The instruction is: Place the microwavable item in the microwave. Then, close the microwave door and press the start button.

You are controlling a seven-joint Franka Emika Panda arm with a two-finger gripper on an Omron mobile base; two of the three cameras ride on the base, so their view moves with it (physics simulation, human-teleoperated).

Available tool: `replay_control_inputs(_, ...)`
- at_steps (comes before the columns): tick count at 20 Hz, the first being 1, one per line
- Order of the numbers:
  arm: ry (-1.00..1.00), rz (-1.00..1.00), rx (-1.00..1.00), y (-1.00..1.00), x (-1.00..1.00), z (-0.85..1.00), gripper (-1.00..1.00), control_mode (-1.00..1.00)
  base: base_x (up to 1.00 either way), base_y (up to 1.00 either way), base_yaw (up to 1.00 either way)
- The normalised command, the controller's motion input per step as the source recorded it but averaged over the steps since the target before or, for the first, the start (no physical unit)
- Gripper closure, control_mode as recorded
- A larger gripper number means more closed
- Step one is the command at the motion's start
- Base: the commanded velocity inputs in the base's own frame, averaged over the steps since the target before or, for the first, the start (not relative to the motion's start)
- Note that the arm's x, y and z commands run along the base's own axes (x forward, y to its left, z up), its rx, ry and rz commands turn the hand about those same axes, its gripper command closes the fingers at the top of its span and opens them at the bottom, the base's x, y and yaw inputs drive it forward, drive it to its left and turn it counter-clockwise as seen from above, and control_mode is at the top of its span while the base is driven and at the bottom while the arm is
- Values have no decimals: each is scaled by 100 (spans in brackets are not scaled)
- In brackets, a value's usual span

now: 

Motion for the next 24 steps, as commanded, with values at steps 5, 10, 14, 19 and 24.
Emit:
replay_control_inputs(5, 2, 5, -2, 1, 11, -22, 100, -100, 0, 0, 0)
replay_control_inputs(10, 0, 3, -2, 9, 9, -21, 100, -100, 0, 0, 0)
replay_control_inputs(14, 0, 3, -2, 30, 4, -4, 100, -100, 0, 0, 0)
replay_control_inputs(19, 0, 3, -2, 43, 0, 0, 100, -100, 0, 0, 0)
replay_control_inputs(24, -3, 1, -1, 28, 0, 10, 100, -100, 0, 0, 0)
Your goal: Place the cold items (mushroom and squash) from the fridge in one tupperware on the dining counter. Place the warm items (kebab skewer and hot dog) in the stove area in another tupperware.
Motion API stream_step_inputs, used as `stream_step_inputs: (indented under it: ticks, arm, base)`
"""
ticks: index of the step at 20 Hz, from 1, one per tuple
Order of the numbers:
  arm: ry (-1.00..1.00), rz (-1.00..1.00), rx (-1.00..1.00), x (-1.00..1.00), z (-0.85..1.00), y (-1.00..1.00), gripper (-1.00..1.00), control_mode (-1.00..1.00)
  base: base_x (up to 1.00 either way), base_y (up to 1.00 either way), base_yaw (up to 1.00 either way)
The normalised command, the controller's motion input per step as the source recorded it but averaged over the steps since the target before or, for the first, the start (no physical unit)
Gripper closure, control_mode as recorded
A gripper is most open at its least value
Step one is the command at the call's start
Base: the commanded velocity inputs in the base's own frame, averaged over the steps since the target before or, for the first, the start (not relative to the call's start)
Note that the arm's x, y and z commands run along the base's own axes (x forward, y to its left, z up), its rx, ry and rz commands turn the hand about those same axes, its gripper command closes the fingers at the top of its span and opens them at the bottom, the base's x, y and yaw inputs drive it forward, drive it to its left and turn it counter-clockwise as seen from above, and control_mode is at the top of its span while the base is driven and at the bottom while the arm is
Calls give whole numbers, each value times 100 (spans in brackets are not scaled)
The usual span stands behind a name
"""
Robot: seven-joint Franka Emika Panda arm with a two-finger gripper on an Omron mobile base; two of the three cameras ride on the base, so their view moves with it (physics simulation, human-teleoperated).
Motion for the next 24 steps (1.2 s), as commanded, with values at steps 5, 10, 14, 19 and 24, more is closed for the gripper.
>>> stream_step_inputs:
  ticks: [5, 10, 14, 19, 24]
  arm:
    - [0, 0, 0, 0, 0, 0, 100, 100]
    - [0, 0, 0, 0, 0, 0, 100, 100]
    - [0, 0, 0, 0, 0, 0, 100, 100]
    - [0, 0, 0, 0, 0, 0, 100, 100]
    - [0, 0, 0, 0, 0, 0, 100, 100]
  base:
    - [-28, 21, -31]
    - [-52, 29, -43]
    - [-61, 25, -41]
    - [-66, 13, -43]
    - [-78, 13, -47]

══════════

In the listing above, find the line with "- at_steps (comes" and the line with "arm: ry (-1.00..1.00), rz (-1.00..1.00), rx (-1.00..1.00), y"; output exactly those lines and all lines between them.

• Finished task:
- at_steps (comes before the columns): tick count at 20 Hz, the first being 1, one per line
- Order of the numbers:
  arm: ry (-1.00..1.00), rz (-1.00..1.00), rx (-1.00..1.00), y (-1.00..1.00), x (-1.00..1.00), z (-0.85..1.00), gripper (-1.00..1.00), control_mode (-1.00..1.00)

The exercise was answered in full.